Role of Biostatistics
The biostatisticians and data managers of the Department of Biostatistics play a collaborative role in the research studies in which they participate. As true collaborators their main goal is the successful completion of each project. Ideally, this role begins when the idea for the research project begins to take shape. The biostatisticians can then have immediate input on the optimal study design. An efficient experimental design can save money, time and subjects (animal or people). Sample size/power calculations early in the process can lead to an efficient design and eliminate study hypotheses for which meaningful results cannot be obtained within the constraints of the available sample. The study design also leads directly to a preliminary statistical analysis plan drafted by the biostatistician. The design stage of the study is also the appropriate time for the data managers to begin to collaborate on the creation of the data collection forms and to devise the appropriate data management plan.
When the study begins, finalizing the data collection forms and sorting out the details of the protocol are the first priority. The second priority is creating the study database management system. The database will mirror the collection forms and often include additional tables to be used by the research laboratories. They also form a part of the comprehensive data collection and management system that can include data entry via multiple methods, quality control, report generation and even randomization and subject scheduling. This type of complete data system is crafted to fit the needs of each individual study and to minimize data collection and entry as well as protocol violations. Timely report generation is also a key component for tracking the progress of the study and keeping the principal investigator and other personnel updated on any problems or concerns.
The statistical analysis of research data is the task most closely associated with biostatisticians. In the current environment where statistical analysis software is readily available to all and easily implemented by anyone, the ability to run t-tests and regression analyses is not a major contribution. However, current research in the health sciences often involves the generation of data from study designs that violate many of the assumptions of traditional statistical analysis. Correlated data from longitudinal and clustered study designs are commonplace. Missing data patterns must be carefully scrutinized before an appropriate data analysis method can be chosen. Huge amounts of data are now routinely generated with new tools in areas like bioinformatics and genomics. Observational studies based on huge clinical or claims databases must correct for inherent biases. An understanding of the requirements for the traditional methods and current knowledge of new areas of statistical analysis is required in research to compete for funding and to publish results of completed studies. New computationally intensive methods are often needed when assumptions are violated. Only a professionally trained biostatistician can evaluate these issues, choose a correct technique and even devlop new methodology to handle specific problems in a research project.
Methodological development may be extensive and require the biostatistician to obtain additional funding as PI of his or her own grant or it may require a smaller extension of existing methods that can be developed within the initial analysis. In either case, it will improve the analysis and maximize the information obtained from the study data. A strong methodological publication record is a key component in many new areas of research.

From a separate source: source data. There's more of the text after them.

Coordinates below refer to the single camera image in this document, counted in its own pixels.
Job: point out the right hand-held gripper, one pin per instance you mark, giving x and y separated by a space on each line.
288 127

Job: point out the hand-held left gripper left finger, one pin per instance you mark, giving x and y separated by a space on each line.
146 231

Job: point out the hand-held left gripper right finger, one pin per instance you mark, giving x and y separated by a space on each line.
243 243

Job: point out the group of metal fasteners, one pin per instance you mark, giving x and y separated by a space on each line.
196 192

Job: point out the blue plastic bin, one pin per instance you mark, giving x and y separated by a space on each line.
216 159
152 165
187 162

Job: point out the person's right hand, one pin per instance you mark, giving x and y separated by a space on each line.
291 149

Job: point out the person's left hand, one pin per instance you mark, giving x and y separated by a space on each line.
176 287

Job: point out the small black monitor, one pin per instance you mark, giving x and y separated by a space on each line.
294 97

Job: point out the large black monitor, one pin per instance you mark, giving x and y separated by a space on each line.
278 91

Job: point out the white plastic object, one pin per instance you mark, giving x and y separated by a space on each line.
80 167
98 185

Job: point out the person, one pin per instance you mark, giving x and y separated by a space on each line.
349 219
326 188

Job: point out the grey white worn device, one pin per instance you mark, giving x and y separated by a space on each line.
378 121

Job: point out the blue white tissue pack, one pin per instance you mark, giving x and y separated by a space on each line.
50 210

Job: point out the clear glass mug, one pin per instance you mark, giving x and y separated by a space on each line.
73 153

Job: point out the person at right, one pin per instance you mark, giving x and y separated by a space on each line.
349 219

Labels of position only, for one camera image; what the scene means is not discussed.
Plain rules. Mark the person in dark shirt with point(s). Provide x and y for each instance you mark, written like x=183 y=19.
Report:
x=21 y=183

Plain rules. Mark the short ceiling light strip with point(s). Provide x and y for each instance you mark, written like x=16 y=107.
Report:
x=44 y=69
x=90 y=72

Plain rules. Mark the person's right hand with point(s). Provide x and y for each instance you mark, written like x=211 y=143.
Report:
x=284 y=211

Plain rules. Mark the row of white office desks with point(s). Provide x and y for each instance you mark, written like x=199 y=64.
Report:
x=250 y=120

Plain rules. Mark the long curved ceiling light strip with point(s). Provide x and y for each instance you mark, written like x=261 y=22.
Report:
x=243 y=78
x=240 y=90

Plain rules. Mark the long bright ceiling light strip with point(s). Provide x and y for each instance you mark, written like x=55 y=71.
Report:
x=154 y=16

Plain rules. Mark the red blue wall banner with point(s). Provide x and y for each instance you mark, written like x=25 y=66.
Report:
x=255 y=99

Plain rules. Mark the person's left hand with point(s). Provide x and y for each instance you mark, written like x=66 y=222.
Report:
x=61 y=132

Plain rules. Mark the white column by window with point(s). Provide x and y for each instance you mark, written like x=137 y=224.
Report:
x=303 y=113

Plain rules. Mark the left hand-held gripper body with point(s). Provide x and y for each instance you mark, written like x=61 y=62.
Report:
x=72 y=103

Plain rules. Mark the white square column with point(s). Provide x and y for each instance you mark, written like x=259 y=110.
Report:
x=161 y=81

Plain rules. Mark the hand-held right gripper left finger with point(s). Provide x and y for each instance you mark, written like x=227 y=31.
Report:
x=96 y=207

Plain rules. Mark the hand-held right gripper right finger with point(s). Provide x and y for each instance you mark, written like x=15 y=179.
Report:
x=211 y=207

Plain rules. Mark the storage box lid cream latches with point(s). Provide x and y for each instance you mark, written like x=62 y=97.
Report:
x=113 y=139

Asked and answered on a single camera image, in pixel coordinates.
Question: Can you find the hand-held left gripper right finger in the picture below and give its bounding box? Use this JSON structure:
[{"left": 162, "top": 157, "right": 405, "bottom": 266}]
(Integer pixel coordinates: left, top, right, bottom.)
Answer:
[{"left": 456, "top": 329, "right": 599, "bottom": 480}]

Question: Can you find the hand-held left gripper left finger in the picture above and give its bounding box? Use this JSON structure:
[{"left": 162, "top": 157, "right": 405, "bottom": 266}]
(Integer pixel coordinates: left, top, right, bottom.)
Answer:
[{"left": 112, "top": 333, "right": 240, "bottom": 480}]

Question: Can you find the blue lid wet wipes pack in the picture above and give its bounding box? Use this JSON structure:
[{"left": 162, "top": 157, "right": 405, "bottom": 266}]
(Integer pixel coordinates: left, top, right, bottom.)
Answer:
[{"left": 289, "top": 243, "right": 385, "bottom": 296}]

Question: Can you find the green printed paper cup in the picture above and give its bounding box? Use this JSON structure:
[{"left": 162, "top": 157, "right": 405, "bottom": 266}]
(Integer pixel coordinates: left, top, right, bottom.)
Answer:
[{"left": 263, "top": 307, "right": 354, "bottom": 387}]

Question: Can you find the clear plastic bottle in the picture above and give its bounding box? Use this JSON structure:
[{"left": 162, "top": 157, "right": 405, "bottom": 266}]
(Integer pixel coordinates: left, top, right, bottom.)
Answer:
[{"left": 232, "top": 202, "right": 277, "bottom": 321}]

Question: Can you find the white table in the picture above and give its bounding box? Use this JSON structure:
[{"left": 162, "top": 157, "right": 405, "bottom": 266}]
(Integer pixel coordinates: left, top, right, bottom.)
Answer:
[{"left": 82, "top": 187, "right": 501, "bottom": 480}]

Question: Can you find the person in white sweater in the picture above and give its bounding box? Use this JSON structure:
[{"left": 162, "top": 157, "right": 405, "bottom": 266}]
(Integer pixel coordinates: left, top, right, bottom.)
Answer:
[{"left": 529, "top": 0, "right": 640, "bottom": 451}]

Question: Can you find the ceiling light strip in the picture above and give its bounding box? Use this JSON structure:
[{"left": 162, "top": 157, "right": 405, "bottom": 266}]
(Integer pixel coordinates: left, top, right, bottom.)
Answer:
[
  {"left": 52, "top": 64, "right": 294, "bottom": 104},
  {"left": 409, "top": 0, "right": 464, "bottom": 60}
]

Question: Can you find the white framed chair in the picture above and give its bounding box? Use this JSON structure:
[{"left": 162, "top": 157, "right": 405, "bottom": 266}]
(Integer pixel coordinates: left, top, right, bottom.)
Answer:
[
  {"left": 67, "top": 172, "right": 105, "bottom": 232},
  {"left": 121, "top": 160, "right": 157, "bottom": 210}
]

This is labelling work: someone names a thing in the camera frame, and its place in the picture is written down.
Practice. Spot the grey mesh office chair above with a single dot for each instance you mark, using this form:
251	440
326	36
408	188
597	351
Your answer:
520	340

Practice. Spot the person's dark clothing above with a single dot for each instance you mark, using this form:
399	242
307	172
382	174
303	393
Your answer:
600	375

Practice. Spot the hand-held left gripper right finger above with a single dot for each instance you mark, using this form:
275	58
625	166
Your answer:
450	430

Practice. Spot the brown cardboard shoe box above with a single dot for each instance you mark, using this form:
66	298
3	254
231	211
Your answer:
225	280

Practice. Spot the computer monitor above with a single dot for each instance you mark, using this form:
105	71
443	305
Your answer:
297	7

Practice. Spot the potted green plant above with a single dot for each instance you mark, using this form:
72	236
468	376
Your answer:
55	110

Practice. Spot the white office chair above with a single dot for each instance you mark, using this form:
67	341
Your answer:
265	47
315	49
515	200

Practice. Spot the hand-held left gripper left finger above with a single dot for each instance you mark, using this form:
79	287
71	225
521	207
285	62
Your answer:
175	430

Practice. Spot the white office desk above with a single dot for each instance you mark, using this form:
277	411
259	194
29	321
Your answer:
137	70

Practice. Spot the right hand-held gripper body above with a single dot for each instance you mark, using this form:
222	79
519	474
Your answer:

Biostatistics also plays an important role in preparing study results for both presentations and papers. Concise presentations of descriptive and inferential results using graphs and tables are part of our training. After all, a graph is worth a thousand words, and a key statistic is worth at least a thousand data points. The biostatistician also contributes the statistical methods section and often is a key player in the interpretation of the results. Authorship for members of the biostatistics team should be based on the accepted criteria of most journals. These criteria generally cite both study design and statistical analysis as intellectual input sufficient for authorship. Monetary support, either as salary support on grants or reimbursement for time, does not preclude or replace authorship.
For a comprehensive review of HIPAA regulations and how they affect research on this campus, please refer to http://www.iu.edu/~vpgc/compliance/hipaa-privacy-and-security/index.shtml. Although the primary investigator is ultimately responsible for ensuring HIPAA compliance, the Department of Biostatistics plays an integral role in the proper storage and use of PHI. Our data management experts are here to help you with ideas for data collection systems and transfer. In addition, all staff members have received basic HIPAA training and can help you identify problem areas both at the grant/protocol development stage and once the project begins in the research process stage.
Often investigators would like to conduct analyses using data collected from studies that have been closed (i.e. IRB approval has been terminated). These studies most often will need to be re-opened before we can access the data. Please see Conducting Analyses on Retrospective Data to determine whether or not your study will need to be reopened.
It is absolutely essential that investigators include Biostatistics as early as possible in the development process. This should be well before the grant/protocol deadline to take full advantage of the available expertise in designing the study. As R.A. Fisher noted way back in 1938, "To consult a statistician after an experiment is finished is often merely asking him to conduct a post mortem examination. He can perhaps say what the experiment died of."